→ **Exercise description**: Where a picture appears, leave it out, and transcribe all the lines below exactly.
** Opening Recorded data block **
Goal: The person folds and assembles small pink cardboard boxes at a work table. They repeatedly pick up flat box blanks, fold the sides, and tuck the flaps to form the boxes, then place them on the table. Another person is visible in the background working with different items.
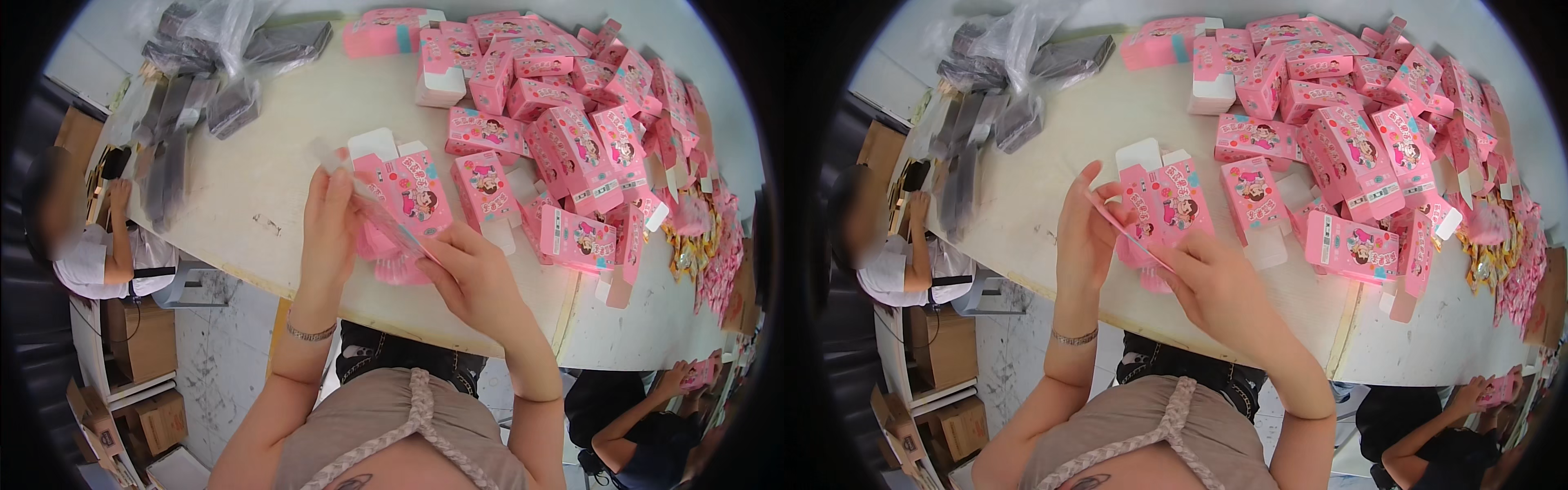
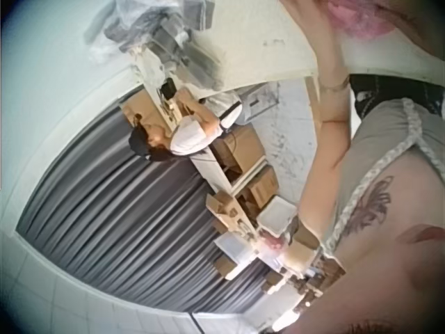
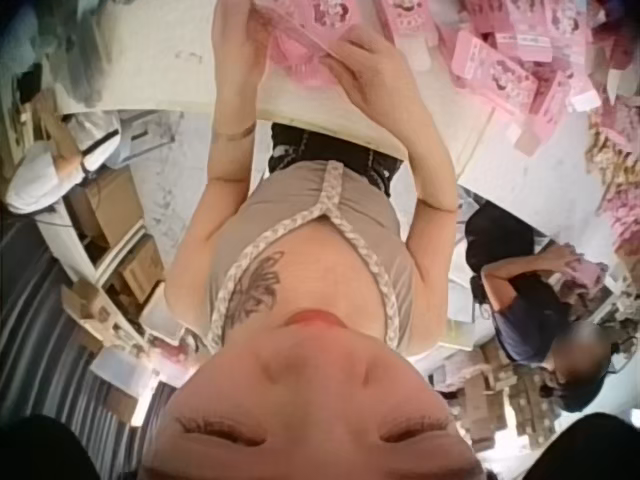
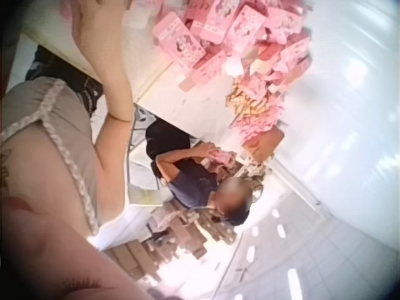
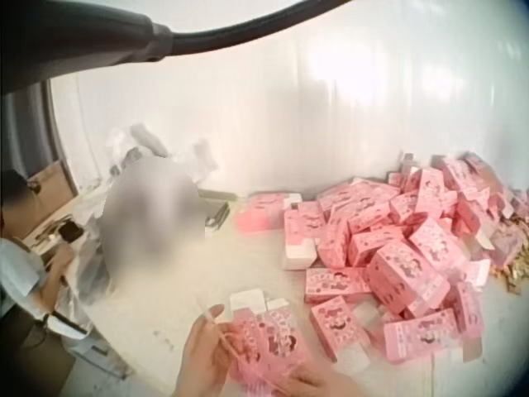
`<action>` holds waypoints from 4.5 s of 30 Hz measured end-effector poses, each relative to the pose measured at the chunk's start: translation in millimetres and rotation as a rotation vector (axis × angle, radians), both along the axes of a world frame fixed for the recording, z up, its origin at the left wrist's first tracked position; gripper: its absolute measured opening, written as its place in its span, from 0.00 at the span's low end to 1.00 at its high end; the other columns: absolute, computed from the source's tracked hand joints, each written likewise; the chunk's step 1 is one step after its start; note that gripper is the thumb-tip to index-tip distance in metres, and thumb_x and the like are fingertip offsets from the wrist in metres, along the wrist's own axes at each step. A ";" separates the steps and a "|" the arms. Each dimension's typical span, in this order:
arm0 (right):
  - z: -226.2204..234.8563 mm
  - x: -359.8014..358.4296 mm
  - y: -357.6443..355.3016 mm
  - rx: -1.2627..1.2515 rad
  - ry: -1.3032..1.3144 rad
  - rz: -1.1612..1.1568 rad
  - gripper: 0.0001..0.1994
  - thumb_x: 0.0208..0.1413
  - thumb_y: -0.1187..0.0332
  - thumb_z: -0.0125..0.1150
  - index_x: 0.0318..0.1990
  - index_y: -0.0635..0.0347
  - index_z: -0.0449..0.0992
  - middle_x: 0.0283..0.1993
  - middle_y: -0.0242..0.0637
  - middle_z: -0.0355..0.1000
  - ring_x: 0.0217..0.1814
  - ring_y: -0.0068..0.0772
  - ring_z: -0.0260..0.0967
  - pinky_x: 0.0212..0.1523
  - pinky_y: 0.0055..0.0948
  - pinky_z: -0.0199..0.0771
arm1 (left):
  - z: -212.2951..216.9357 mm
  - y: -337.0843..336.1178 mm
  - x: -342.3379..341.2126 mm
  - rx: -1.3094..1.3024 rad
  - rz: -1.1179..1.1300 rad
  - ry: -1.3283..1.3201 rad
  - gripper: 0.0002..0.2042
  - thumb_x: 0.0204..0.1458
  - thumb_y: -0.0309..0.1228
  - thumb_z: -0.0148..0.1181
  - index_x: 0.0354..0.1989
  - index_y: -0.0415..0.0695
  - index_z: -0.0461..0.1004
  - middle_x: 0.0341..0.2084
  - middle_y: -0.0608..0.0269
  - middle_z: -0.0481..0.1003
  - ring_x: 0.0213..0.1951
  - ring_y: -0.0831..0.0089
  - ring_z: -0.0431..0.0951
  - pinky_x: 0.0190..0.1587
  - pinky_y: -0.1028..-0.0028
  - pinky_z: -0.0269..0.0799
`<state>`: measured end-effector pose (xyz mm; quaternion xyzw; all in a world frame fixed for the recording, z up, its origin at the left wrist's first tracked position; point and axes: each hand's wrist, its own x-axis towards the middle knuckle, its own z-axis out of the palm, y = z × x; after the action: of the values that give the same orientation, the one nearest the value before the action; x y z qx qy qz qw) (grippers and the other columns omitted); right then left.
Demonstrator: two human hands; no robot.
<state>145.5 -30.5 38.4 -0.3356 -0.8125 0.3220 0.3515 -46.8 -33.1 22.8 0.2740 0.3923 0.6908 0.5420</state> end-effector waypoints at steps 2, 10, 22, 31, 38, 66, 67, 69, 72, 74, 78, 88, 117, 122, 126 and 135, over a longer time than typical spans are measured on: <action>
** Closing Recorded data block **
→ **Your solution**:
Goal: The person folds and assembles small pink cardboard boxes at a work table. They repeatedly pick up flat box blanks, fold the sides, and tuck the flaps to form the boxes, then place them on the table. Another person is visible in the background working with different items.
`<action>` holds waypoints from 4.5 s of 30 Hz measured end-effector poses, each relative to the pose measured at the chunk's start: translation in millimetres and rotation as a rotation vector (axis × angle, radians), both along the axes of a world frame fixed for the recording, z up, its origin at the left wrist's first tracked position; gripper: its absolute measured opening, written as its place in its span, from 0.00 at the span's low end to 1.00 at its high end; the other columns: absolute, computed from the source's tracked hand joints, each written likewise; the chunk's step 1 is one step after its start; note that gripper is the thumb-tip to index-tip distance in metres, and thumb_x and the like are fingertip offsets from the wrist in metres, along the wrist's own axes at each step. A ";" separates the steps and a "|" the arms. Each dimension's typical span, in this order:
arm0 (right):
  - z: -226.2204..234.8563 mm
  - x: -359.8014..358.4296 mm
  - y: -357.6443..355.3016 mm
  - rx: -1.2627..1.2515 rad
  - ry: -1.3032..1.3144 rad
  - rz: -1.1612..1.1568 rad
  - gripper: 0.0001..0.1994
  - thumb_x: 0.0208..0.1413
  - thumb_y: -0.1187..0.0332
  - thumb_z: -0.0125..0.1150
  - index_x: 0.0318..0.1990
  - index_y: -0.0635..0.0347
  - index_z: -0.0449..0.0992
  - middle_x: 0.0283..0.1993
  - middle_y: -0.0242..0.0637
  - middle_z: -0.0355..0.1000
  - ring_x: 0.0217..0.1814
  - ring_y: -0.0068..0.0772
  - ring_z: -0.0260..0.0967
  - pinky_x: 0.0212..0.1523
  - pinky_y: 0.0055..0.0948
  - pinky_z: -0.0199..0.0771
arm1 (left):
  - z: -212.2951..216.9357 mm
  - y: -337.0843..336.1178 mm
  - x: -342.3379..341.2126 mm
  - rx: -1.3094..1.3024 rad
  - rz: -1.1179..1.1300 rad
  - ry: -1.3283..1.3201 rad
  - gripper: 0.0002..0.2042
  - thumb_x: 0.0204..0.1458
  - thumb_y: -0.0309..0.1228
  - thumb_z: -0.0148..0.1181
  - index_x: 0.0354..0.1989
  - index_y: -0.0415..0.0695
  - index_z: -0.0461..0.1004
  - middle_x: 0.0341..0.2084
  - middle_y: -0.0608..0.0269
  - middle_z: -0.0481..0.1003
  - ring_x: 0.0213..0.1951
  - ring_y: -0.0831..0.0089
  - ring_z: -0.0431..0.0951
  - pinky_x: 0.0190..0.1587
  - pinky_y: -0.1028..-0.0028
  - pinky_z: -0.0269..0.0799
`<state>`: measured end-effector pose (xyz mm; quaternion xyzw; all in a world frame fixed for the recording, z up, its origin at the left wrist's first tracked position; point and axes: each hand's wrist, its own x-axis towards the middle knuckle, its own z-axis out of the palm, y = z × x; after the action: of the values that give the same orientation, the one nearest the value before the action; x y z qx qy qz qw) (grippers and the other columns omitted); right then left.
Demonstrator: two human hands; no robot.
<state>145.5 -30.5 38.4 -0.3356 -0.8125 0.3220 0.3515 -46.8 -33.1 22.8 0.2740 0.3923 0.6908 0.5420</state> end-effector waypoints at steps 2, 10, 22, 31, 38, 66, 67, 69, 72, 74, 78, 88, 117, 122, 126 and 135, over a longer time than typical spans are measured on: <action>

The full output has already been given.